A lot of teams including many start-ups are working on emotion recognition technologies and some people are saying that the recognition rate has reached 80%. However, it is hard to say whether such a number is accurate. For example, it could be possible to achieve a 100% recognition rate if we judge the accuracy by whether the system detected happiness or not. But there are many types and degrees of happiness and feelings of happiness can vary significantly. So, the 80% accuracy could be quite subjective depending on what kind of criteria is used. In fact, the number could be very different depending on the criteria used. Therefore, we are focusing more on providing optimized services based on detected emotion rather than solely focusing on improving recognition accuracy.
Q. What kind of services do you expect to be made available using emotion recognition technology?
New ideas for the application of emotion recognition technology are constantly emerging as the technology continues to evolve. There are so many ideas but here a fun one. Suppose the driver is in a great mood for some reason. Then the system could throw a joke or respond in much more casual tone like an old friend to a voice command. For example, it could say something like “I’ve got it” when asked to turn on the radio. It could make a silly remarks. Or it could keep silent when it seems like that is the best thing to do. Sometimes it is best to just say nothing, you know. Overall, we are striving to improve the technology so that drivers find it pleasant to use.

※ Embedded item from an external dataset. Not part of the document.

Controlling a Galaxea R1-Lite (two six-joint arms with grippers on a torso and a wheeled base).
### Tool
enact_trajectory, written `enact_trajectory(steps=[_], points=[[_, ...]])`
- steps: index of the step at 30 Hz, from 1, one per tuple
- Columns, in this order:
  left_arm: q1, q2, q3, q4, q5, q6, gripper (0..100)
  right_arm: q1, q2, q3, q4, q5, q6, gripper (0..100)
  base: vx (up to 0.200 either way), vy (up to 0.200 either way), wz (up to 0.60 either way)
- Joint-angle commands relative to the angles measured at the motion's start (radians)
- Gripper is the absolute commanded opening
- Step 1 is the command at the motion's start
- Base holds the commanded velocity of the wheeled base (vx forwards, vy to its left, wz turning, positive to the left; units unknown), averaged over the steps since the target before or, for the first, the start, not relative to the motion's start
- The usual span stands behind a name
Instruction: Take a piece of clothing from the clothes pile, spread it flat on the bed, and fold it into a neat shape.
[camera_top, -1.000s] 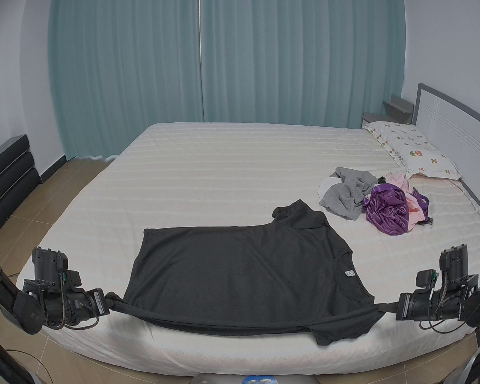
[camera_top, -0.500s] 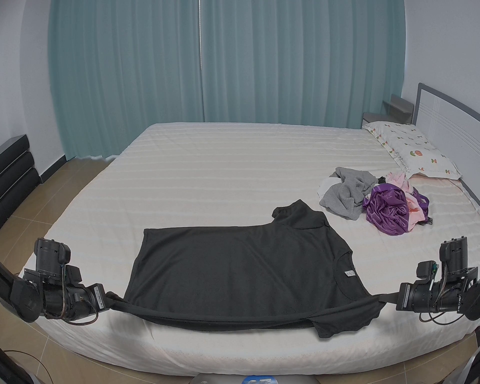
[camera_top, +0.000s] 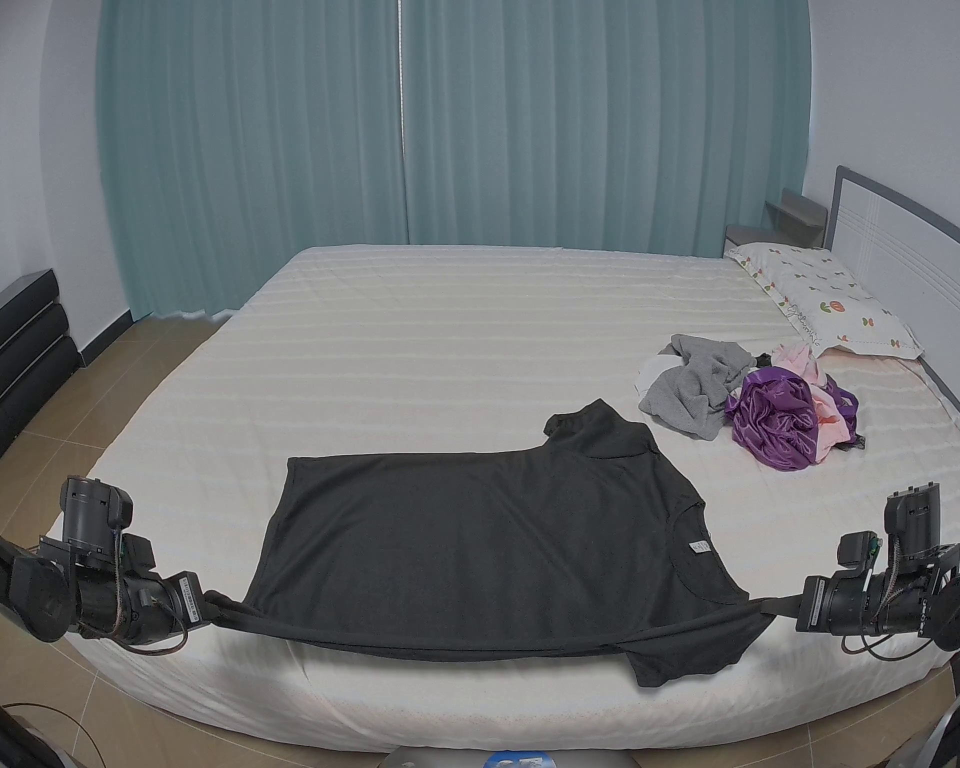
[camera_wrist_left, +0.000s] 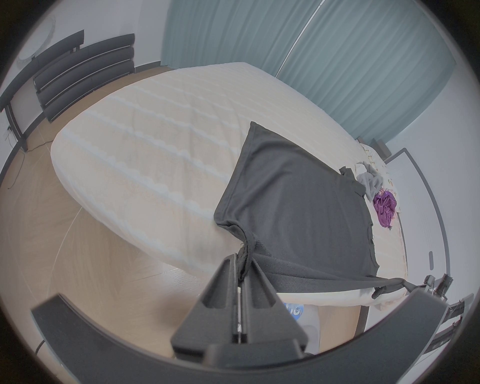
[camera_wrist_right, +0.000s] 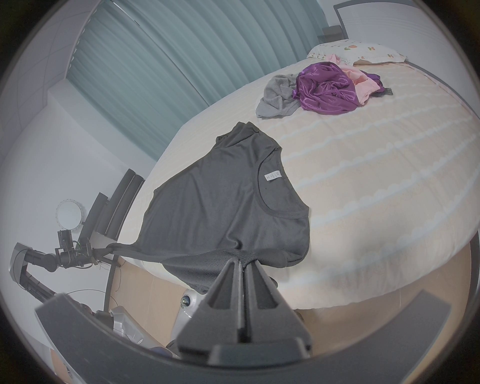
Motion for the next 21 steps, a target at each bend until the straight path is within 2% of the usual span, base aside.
enact_trajectory(steps=[1,6,10,18,21], points=[[-0.001,0.029,-0.041,0.0,-0.006,-0.007,0,-0.005,0.029,-0.027,0.001,0.001,0.003,0,0.0,0.0,0.0],[-0.005,0.082,-0.099,-0.002,-0.014,-0.031,0,-0.008,0.108,-0.081,-0.002,0.004,0.038,0,0.0,0.0,0.0],[-0.007,0.122,-0.152,0.001,-0.014,-0.062,0,-0.01,0.163,-0.127,-0.002,0.005,0.043,0,0.0,0.0,0.0],[-0.01,0.201,-0.194,0.0,-0.016,-0.067,0,-0.01,0.249,-0.19,-0.002,0.007,0.046,0,0.0,0.0,0.0],[-0.022,0.247,-0.232,-0.006,-0.016,-0.102,0,-0.01,0.284,-0.225,-0.002,0.007,0.071,0,0.0,0.0,0.0]])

Q. Is emotion recognition technology created as part of a vision for an autonomous future?
It is not directly related to autonomous driving although there are some interesting synergies. As we mentioned earlier, we are focusing on developing technology which can help the driver calm down and drive in a civilized manner when they are in a bad mood. For example, the smart cruise control setting can be adjusted to secure more distance from the car in front. The camera can continuously monitor the driver’s face and read emotions whether in autonomous driving mode or not.
Q. I think there could be some negative side effects if emotion recognition becomes more advanced such as people refusing to have their emotions read by a machine.

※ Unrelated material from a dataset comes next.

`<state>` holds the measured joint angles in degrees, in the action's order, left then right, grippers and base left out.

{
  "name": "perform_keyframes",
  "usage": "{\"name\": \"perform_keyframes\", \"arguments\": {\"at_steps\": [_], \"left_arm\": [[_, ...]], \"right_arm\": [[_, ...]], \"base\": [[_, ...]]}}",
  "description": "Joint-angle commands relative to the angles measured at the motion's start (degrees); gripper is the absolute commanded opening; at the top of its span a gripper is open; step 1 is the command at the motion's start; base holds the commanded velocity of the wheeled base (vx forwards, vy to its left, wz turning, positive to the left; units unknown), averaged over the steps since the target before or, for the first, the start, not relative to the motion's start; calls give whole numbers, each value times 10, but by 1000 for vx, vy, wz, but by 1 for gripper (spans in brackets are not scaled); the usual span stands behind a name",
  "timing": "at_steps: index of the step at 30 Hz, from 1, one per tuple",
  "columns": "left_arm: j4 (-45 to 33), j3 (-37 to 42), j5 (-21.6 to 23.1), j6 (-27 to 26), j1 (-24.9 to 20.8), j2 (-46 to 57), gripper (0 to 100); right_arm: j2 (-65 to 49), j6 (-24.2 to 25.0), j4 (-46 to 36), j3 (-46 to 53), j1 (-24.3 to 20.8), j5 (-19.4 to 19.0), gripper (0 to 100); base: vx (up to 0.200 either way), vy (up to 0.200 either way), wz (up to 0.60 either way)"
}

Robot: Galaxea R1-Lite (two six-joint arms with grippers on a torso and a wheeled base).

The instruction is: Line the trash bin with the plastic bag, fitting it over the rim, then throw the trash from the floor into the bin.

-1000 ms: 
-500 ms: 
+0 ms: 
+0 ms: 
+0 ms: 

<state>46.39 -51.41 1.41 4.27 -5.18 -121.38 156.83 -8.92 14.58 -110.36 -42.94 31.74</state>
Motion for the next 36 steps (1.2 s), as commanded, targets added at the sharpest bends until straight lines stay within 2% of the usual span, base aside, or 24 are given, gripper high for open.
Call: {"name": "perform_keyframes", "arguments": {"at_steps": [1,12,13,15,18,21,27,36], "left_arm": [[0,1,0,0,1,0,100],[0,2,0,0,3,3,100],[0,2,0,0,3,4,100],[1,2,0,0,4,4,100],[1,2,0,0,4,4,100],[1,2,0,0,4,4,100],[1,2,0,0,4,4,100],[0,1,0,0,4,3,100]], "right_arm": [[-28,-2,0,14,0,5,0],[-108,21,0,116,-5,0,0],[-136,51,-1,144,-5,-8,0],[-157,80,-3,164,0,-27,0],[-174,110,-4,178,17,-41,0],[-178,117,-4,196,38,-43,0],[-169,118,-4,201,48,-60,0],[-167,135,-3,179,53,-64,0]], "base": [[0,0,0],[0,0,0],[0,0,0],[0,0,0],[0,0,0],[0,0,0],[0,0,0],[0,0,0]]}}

All technologies have limitations. The camera-based emotion recognition system needs to take videos of the user’s face and send it to a centralized server for analysis which could make people uneasy about using a system which is storing videos. Such concerns can be alleviated with powerful security technology but there could be people who just do not want to take such risks.
We hear in the news about Tesla drivers falling asleep at the wheel with Autopilot on. These things happen because people rely too heavily on the technology. Similar risks exist for emotion recognition technology as well. How should drivers react if the system says they are in a bad mood when they are not. They could become confused and even feel forced to feel bad. We should be careful and avoid becoming overly dependent on the technology.
Q. How emotion recognition technology can be developed so the driving experience is improved while minimizing negative impacts?
There was a comedy program in Korea about a conversation between a driver who refuses to follow the directions given by the navigation system. Emotion recognition technology could end up helping drivers communicate with their cars. We think the focus should be on what it can do rather than the technology itself. We believe the goals of any technology should be to serve people and not just to improve technology. It does not really matter which technology is used whether it is emotion recognition or voice recognition.